Abstract: The need for new antimicrobials is great in face of a growing pool of resistant pathogenic organisms. This review will address the potential for antimicrobial therapy based on polypharmacological activities within the currently utilized bacterial biosynthetic folate pathway. The folate metabolic pathway leads to synthesis of required precursors for cellular function and contains a critical node, dihydrofolate reductase (DHFR), which is shared between prokaryotes and eukaryotes.
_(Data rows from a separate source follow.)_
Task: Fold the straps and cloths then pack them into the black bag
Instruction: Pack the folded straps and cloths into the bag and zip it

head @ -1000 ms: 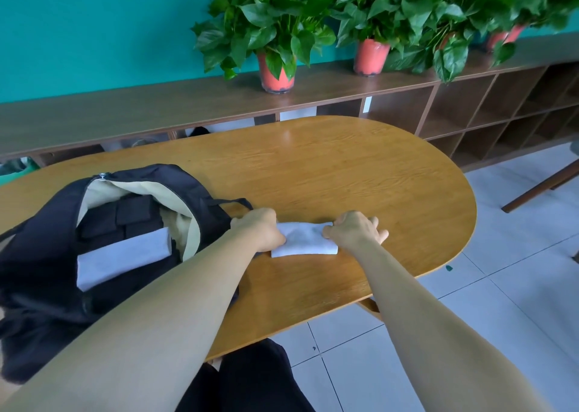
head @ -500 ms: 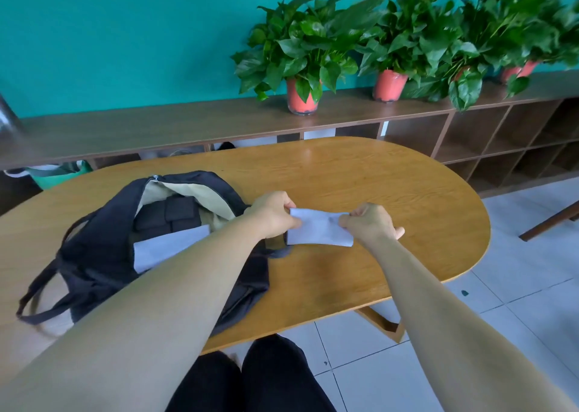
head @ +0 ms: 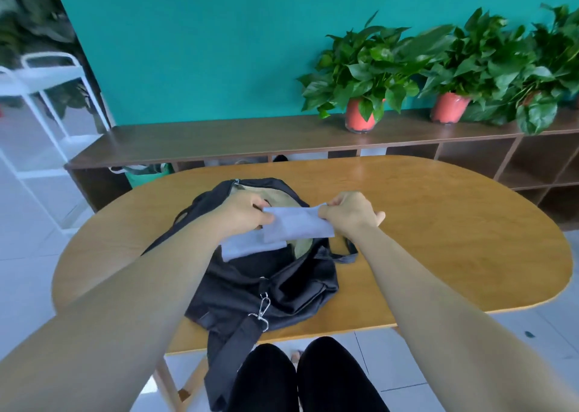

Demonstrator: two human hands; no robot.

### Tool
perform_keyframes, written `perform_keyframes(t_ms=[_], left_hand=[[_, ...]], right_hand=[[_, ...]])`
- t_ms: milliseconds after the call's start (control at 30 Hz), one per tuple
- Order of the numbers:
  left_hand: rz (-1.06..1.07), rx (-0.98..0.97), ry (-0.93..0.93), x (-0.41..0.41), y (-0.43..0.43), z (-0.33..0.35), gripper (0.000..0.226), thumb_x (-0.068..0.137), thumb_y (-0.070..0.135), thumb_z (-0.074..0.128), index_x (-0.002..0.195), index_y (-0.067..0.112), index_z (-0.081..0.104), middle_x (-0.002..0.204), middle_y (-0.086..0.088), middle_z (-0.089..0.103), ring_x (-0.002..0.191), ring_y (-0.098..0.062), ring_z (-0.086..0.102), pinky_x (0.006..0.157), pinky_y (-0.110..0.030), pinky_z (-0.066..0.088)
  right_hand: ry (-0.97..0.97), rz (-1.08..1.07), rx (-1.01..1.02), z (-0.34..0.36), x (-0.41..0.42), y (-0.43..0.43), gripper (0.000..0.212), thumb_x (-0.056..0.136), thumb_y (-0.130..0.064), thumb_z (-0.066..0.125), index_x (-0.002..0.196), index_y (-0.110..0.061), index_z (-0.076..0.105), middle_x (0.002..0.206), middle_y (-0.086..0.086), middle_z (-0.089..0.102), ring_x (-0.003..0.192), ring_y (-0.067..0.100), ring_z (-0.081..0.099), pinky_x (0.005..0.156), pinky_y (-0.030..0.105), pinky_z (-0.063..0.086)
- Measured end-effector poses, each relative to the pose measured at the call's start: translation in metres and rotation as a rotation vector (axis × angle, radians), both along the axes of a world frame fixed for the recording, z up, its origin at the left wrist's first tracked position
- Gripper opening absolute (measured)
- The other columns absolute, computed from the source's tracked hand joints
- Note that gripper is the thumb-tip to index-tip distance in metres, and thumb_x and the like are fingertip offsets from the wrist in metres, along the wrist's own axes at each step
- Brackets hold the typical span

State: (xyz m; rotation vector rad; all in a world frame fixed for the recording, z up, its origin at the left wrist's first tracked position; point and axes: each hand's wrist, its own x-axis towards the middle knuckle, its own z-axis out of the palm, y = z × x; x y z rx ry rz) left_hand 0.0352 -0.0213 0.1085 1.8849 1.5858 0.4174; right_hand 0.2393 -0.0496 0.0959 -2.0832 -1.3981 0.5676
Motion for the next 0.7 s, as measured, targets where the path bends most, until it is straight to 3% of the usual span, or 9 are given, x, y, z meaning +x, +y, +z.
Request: perform_keyframes(t_ms=[133, 233, 333, 433, 500, 567, 633, 700], left_hand=[[0.072, -0.116, 0.059, -0.036, -0.010, -0.013, 0.016, 0.087, 0.017, 0.065, 0.099, 0.007, 0.069, 0.087, -0.012, 0.067, 0.076, -0.024, 0.057, 0.074, -0.032, 0.048], [0.086, -0.172, 0.088, -0.051, -0.015, -0.024, 0.020, 0.087, 0.018, 0.066, 0.104, 0.007, 0.067, 0.094, -0.017, 0.070, 0.075, -0.021, 0.059, 0.073, -0.029, 0.048], [0.079, -0.195, 0.118, -0.056, -0.015, -0.031, 0.022, 0.088, 0.019, 0.065, 0.107, 0.010, 0.061, 0.098, -0.015, 0.070, 0.087, -0.024, 0.066, 0.076, -0.029, 0.049], [0.068, -0.170, 0.155, -0.057, -0.011, -0.039, 0.010, 0.086, 0.018, 0.065, 0.088, 0.014, 0.056, 0.098, -0.012, 0.068, 0.081, -0.024, 0.062, 0.080, -0.032, 0.048], [0.070, -0.167, 0.185, -0.059, -0.008, -0.045, 0.025, 0.082, 0.021, 0.067, 0.074, 0.023, 0.044, 0.088, -0.006, 0.058, 0.076, -0.021, 0.055, 0.090, -0.036, 0.047], [0.057, -0.171, 0.203, -0.060, -0.008, -0.049, 0.032, 0.081, 0.023, 0.070, 0.071, 0.025, 0.039, 0.084, -0.005, 0.051, 0.074, -0.019, 0.051, 0.091, -0.036, 0.044], [0.048, -0.184, 0.189, -0.062, -0.009, -0.051, 0.025, 0.080, 0.021, 0.073, 0.078, 0.020, 0.048, 0.086, -0.006, 0.052, 0.074, -0.020, 0.052, 0.085, -0.032, 0.045], [0.037, -0.200, 0.140, -0.065, -0.009, -0.052, 0.023, 0.080, 0.021, 0.076, 0.097, 0.015, 0.062, 0.092, -0.005, 0.059, 0.079, -0.019, 0.059, 0.089, -0.033, 0.049]], right_hand=[[-0.114, 0.118, -0.087, -0.012, -0.038, 0.007, 0.015, 0.078, -0.025, 0.056, 0.065, -0.021, 0.048, 0.057, -0.004, 0.048, 0.064, 0.021, 0.049, 0.088, 0.036, 0.022], [-0.237, 0.180, -0.157, -0.025, -0.059, 0.011, 0.013, 0.074, -0.020, 0.053, 0.063, -0.019, 0.046, 0.059, -0.003, 0.050, 0.068, 0.023, 0.050, 0.101, 0.043, 0.024], [-0.348, 0.211, -0.191, -0.028, -0.070, 0.012, 0.014, 0.076, -0.016, 0.050, 0.064, -0.018, 0.044, 0.065, -0.001, 0.051, 0.080, 0.025, 0.047, 0.102, 0.045, 0.023], [-0.415, 0.210, -0.204, -0.028, -0.074, 0.013, 0.016, 0.082, -0.016, 0.051, 0.068, -0.018, 0.043, 0.069, 0.000, 0.050, 0.086, 0.023, 0.044, 0.101, 0.043, 0.023], [-0.452, 0.214, -0.217, -0.029, -0.075, 0.013, 0.018, 0.084, -0.018, 0.052, 0.068, -0.019, 0.044, 0.073, 0.000, 0.052, 0.087, 0.022, 0.043, 0.101, 0.043, 0.022], [-0.482, 0.221, -0.225, -0.031, -0.077, 0.013, 0.018, 0.084, -0.017, 0.052, 0.067, -0.019, 0.045, 0.072, 0.000, 0.051, 0.087, 0.022, 0.042, 0.099, 0.042, 0.022], [-0.501, 0.235, -0.248, -0.033, -0.076, 0.013, 0.015, 0.082, -0.015, 0.051, 0.068, -0.018, 0.046, 0.071, 0.000, 0.051, 0.086, 0.022, 0.042, 0.095, 0.041, 0.022], [-0.485, 0.239, -0.267, -0.035, -0.075, 0.013, 0.012, 0.078, -0.013, 0.051, 0.069, -0.017, 0.045, 0.072, 0.000, 0.052, 0.085, 0.023, 0.042, 0.093, 0.041, 0.022]])
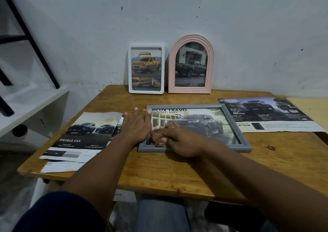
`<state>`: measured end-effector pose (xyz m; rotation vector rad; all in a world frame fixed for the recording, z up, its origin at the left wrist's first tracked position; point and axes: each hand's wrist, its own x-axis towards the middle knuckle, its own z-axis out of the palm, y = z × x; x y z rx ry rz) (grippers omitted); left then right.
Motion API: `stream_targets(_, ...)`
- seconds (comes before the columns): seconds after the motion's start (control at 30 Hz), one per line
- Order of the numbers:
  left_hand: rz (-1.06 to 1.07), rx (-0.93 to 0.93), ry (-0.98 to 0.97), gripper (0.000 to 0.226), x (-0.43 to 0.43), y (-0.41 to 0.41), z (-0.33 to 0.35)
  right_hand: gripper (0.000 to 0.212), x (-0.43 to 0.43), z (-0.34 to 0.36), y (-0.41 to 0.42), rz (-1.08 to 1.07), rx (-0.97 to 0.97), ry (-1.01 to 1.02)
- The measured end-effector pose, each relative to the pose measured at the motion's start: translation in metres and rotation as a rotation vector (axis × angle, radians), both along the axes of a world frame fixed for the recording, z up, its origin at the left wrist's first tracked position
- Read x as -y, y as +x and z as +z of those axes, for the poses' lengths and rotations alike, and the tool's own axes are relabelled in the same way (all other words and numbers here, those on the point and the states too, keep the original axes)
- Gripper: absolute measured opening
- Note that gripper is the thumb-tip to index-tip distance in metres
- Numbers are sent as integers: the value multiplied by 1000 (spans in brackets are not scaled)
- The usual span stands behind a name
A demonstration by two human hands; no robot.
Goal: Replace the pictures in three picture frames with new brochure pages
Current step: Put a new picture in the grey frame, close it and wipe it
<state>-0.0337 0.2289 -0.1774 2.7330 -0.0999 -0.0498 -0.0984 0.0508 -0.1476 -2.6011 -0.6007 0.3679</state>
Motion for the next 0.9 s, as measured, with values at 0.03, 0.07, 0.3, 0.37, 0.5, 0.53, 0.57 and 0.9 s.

The DHFR enzyme is currently targeted by methotrexate in anti-cancer therapies, by trimethoprim for antibacterial uses, and by pyrimethamine for anti-protozoal applications. An additional anti-folate target is dihyropteroate synthase (DHPS), which is unique to prokaryotes as they cannot acquire folate through dietary means. It has been demonstrated as a primary target for the longest standing antibiotic class, the sulfonamides, which act synergistically with DHFR inhibitors. Investigations have revealed most DHPS enzymes possess the ability to utilize sulfa drugs metabolically, producing alternate products that presumably inhibit downstream enzymes requiring the produced dihydropteroate. Recent work has established an off-target effect of sulfonamide antibiotics on a eukaryotic enzyme, sepiapterin reductase, causing alterations in neurotransmitter synthesis. Given that inhibitors of both DHFR and DHPS are designed to mimic their cognate substrate, which contain shared substructures, it is reasonable to expect such “off-target” effects. These inhibitors are also likely to interact with the enzymatic neighbors in the folate pathway that bind products of the DHFR or DHPS enzymes and/or substrates of similar substructure. Computational studies designed to assess polypharmacology reiterate these conclusions. This leads to hypotheses exploring the vast utility of multiple members of the folate pathway for modulating cellular metabolism, and includes an appealing capacity for prokaryotic-specific polypharmacology for antimicrobial applications.